Case Study: Daily care but deemed fit for job

MARY Hodgson, from Annan in Dumfries and Galloway, worked from the age of 16 until she was 41, latterly as a support worker for people with learning disabilities.

That ended suddenly when a lower disc cut through her spinal cord leaving her semi-paralysed.

“I went from being a fit and healthy person to being unable to walk without crutches and needing a wheelchair to go any distance,” she said.

“The damage to my nerves has caused other problems and I need daily care from a nurse.”

She was assessed as fit to work. That decision was overturned on appeal and she now receives the higher rate of Employment and Support Allowance, but the experience has left her fearful over her future support.

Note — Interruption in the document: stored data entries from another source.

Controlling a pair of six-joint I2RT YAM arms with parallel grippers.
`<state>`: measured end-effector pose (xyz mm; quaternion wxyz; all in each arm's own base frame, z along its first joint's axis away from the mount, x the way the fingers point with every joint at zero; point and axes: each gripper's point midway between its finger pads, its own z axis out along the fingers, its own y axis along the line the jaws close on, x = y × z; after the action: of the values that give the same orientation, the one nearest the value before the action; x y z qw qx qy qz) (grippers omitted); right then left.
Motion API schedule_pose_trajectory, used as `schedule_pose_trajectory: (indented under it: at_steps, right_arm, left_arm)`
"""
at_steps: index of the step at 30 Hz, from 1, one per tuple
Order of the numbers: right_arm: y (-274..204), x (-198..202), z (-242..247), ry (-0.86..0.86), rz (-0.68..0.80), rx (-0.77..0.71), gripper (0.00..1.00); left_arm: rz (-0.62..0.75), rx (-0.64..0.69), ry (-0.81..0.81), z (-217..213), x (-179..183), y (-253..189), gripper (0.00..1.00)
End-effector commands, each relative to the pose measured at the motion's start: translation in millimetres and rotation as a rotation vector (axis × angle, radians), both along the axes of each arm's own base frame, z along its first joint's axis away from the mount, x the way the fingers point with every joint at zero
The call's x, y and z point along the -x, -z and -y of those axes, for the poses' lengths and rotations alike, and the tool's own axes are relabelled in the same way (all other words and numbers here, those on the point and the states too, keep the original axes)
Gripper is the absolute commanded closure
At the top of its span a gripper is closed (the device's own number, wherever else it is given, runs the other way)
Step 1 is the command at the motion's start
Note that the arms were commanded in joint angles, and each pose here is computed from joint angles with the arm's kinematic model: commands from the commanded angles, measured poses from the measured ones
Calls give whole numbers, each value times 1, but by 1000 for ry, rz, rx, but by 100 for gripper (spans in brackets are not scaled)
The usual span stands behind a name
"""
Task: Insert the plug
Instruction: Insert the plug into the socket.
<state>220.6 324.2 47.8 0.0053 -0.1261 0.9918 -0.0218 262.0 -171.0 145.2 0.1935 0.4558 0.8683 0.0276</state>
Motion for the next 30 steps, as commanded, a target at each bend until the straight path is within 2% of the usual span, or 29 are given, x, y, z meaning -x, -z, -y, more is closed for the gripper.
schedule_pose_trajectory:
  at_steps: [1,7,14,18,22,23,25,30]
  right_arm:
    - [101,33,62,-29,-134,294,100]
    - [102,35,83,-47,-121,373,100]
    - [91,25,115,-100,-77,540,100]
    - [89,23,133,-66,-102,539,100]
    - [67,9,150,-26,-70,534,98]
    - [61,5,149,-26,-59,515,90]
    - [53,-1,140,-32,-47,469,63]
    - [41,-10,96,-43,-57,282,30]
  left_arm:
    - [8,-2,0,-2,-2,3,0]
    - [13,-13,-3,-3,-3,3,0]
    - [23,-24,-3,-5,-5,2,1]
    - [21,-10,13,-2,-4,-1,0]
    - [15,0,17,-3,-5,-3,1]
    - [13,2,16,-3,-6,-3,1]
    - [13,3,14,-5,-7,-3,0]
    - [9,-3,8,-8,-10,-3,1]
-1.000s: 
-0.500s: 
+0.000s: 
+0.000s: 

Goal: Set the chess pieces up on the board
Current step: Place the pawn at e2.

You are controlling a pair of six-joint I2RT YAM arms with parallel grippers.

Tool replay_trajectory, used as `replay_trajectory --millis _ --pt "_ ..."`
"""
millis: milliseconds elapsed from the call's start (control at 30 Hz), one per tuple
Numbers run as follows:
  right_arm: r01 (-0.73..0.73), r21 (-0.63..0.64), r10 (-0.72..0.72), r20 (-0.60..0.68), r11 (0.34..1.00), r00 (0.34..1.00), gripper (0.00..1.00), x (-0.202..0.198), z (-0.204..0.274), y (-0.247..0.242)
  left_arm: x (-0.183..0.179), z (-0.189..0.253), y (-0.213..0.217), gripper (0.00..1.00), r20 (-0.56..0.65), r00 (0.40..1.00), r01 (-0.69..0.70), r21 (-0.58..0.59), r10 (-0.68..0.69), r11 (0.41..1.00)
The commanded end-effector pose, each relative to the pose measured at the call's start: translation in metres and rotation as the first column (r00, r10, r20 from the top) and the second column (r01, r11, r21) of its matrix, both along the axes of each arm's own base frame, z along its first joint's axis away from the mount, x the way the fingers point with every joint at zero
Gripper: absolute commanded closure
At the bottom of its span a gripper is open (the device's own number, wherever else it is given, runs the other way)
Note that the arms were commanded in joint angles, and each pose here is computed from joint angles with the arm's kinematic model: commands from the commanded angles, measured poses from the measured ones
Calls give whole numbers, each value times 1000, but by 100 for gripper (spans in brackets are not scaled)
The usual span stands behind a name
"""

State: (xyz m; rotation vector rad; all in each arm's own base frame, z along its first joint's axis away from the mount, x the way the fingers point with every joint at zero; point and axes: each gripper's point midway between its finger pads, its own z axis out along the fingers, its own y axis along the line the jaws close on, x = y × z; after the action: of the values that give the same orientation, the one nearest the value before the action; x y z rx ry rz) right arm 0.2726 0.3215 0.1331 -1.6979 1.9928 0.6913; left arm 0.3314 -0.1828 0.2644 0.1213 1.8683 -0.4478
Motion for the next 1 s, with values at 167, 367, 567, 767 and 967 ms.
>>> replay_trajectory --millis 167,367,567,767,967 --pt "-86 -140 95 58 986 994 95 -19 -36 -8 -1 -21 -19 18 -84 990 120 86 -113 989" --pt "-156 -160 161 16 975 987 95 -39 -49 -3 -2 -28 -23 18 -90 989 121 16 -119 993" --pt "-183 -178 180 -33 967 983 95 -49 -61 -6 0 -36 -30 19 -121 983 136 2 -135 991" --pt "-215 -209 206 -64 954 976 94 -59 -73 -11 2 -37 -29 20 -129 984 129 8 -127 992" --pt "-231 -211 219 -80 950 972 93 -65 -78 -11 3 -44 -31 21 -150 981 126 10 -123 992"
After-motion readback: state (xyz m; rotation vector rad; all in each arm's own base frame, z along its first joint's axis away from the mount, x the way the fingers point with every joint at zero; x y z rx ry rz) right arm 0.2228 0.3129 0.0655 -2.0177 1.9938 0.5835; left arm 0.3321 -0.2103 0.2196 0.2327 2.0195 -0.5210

“The assessment was very inadequate and very unprofessional,” she said.

“The doctor who carried it out simply did not have the right information and his report said I could carry out a task I had not been asked to do. If there are now going to be even more assessments, they should be made with a report from the claimant’s GP who knows the details of the case.”

Peter Allen, 60, who lives near Inverness agrees that assessments are flawed.

He is unable to work because of severe arthritis in his legs.

He has not claimed Employment and Support Allowance but underwent a work capability assessment because he applied to have his national insurance contributions covered to protect his pension.

He won one appeal after being assessed for work but has been called for another assessment next month.

“My knees are getting worse and I also have a hip problem but I fully expect them to say I’m fit for work,” he said.

“The questions are so loaded that whatever answer you give, it goes against you.”